[What to work on] Calculate how many lines of the data hold "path". The answer consists of that number only.

[Data block]
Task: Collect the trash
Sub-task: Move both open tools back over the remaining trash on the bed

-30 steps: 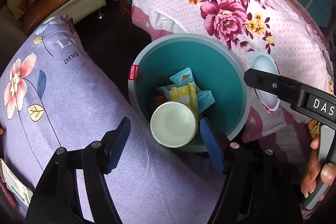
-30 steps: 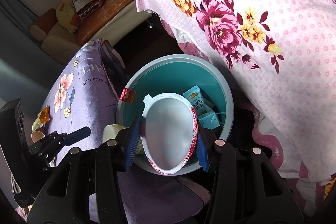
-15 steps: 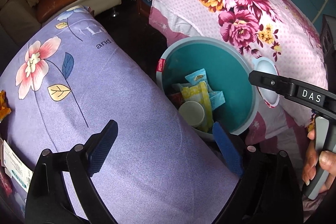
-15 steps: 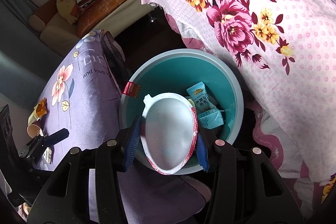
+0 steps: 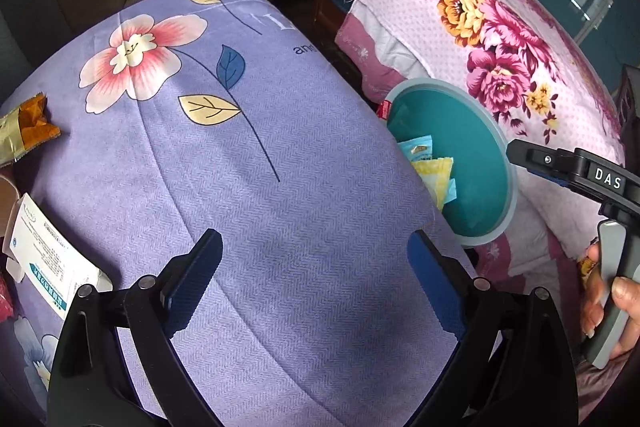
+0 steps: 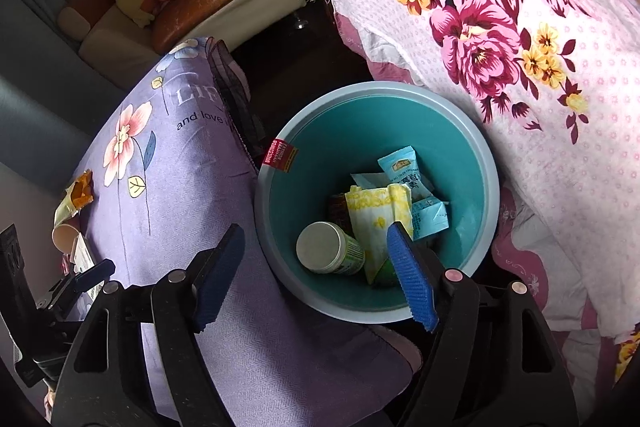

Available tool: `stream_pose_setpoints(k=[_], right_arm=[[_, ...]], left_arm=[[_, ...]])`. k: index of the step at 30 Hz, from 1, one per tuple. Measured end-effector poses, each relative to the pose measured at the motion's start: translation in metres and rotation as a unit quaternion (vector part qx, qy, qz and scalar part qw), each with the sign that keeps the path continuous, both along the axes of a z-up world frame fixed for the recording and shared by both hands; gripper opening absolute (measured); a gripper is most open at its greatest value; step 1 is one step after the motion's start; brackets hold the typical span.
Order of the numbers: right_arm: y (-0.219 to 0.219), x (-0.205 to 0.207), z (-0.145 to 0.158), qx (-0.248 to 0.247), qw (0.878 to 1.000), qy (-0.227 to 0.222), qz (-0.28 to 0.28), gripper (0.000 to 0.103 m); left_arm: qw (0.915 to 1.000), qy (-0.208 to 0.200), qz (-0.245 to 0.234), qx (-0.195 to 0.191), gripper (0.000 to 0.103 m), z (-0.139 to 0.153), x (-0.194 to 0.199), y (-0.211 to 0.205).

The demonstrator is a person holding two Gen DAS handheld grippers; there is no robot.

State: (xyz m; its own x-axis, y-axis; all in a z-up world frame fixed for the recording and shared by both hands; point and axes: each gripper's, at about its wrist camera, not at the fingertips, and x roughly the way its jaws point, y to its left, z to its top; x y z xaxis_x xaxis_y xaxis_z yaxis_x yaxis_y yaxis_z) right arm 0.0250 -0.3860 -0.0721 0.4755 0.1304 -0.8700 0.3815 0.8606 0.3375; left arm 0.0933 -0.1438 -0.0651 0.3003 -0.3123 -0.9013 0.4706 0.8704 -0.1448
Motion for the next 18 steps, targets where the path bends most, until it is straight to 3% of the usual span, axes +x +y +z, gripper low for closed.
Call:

[Written solution] 2